【はじめに】
現在、患者のニーズが多様化する中、民間病院の特徴を生かした地域密着型の医療の提供が必要とされている。また、軽度の要介護認定者が増加する一方で、介護サービスは必ずしも軽度者の状態改善・悪化防止につながっていないことから、介護予防が注目されている。そこで、平成16年より地域に根ざした医療の提供、及び健康への意識の向上を目指し、地域住民に対する講習会を開催した。参加者を対象に講習会の満足度についてアンケート調査を実施し、若干の知見を得たので報告する。
【対象と方法】
当院周辺地域住民を対象に平成16年1月から平成17年6月まで5回開催した。内容は参加費無料で、整形外科分野の代表的な疾患をテーマ別に挙げ、当院の専門医師と理学療法士による講義、体操や日常生活指導等、約2時間のプログラムを実施した。その後、無記名による自記式質問紙法を用いアンケートを実施した。
【結果】
参加者数は延べ281名(平均56.2名)が参加し、アンケートの有効回収率は82%(230名)であった。回答者のうち、年齢層は65歳以上75歳未満41%(95名)、75歳以上85歳未満35%(80名)、85歳以上18%(41名)、64歳以下6%(14名)であった。
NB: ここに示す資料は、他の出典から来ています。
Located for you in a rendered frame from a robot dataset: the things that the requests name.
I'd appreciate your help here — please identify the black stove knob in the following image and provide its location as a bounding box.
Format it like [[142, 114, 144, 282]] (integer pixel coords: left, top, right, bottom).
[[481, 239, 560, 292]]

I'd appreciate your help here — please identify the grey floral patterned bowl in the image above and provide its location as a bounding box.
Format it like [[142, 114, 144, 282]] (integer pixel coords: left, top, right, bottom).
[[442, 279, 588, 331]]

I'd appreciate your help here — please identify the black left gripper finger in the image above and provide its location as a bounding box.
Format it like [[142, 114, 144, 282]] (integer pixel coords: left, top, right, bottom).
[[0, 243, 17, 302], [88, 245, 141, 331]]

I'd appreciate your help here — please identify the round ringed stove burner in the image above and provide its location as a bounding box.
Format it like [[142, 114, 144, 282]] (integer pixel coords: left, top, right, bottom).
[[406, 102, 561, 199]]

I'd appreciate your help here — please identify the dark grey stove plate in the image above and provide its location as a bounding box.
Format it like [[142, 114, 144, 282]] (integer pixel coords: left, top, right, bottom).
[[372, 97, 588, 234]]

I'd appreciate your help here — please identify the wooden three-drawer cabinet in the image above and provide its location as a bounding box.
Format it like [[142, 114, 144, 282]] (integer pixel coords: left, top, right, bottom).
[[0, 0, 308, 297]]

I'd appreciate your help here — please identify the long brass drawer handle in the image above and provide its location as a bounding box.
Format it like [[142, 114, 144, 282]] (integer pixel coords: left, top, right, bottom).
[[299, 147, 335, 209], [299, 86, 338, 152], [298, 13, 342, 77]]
講習会開催の情報源は
地域新聞
34%(79名)、知人30%(69名)、老連会19%(44名)、ポスター12%(27名)、その他5%(11名)、開催場所や講演時間の満足度「良い」95%(218名)、「悪い」5%(12名)、講演内容の満足度「良い」98%(225名)、「悪い」2%(5名)、今後も講習会に参加したいか「参加したい」96%(220名)、「参加したくない」4%(10名)であった。
【考察】
参加者は年齢層が65歳以上75歳未満と大半を占めており、今後の身体機能低下が懸念される前期高齢者であった。講習会の情報提供手段は知人・老連会に次いで
地域新聞
が有効で、これは地域の社会福祉協議会との連携が重要であることを示している。開催場所や講演内容、講演時間は95%という高い満足度が得られた。これは普段地域住民が利用する馴染みのある場所に出向き講演会を開催したことや、誰もが一度は経験のある内容を具体的なテーマとして題材に挙げたことが有効であったと思われる。自宅でも講習会で学んだことを日常生活で取り入れたいという意見が多く得られたことから、身体についての意識が高まり健康増進・介護予防の一歩となったのではないかと考える。今後は継続的かつ定期的に各々の参加者の身体機能評価を行っていき、講習会内容の効果を評価していくことが課題として挙げられる。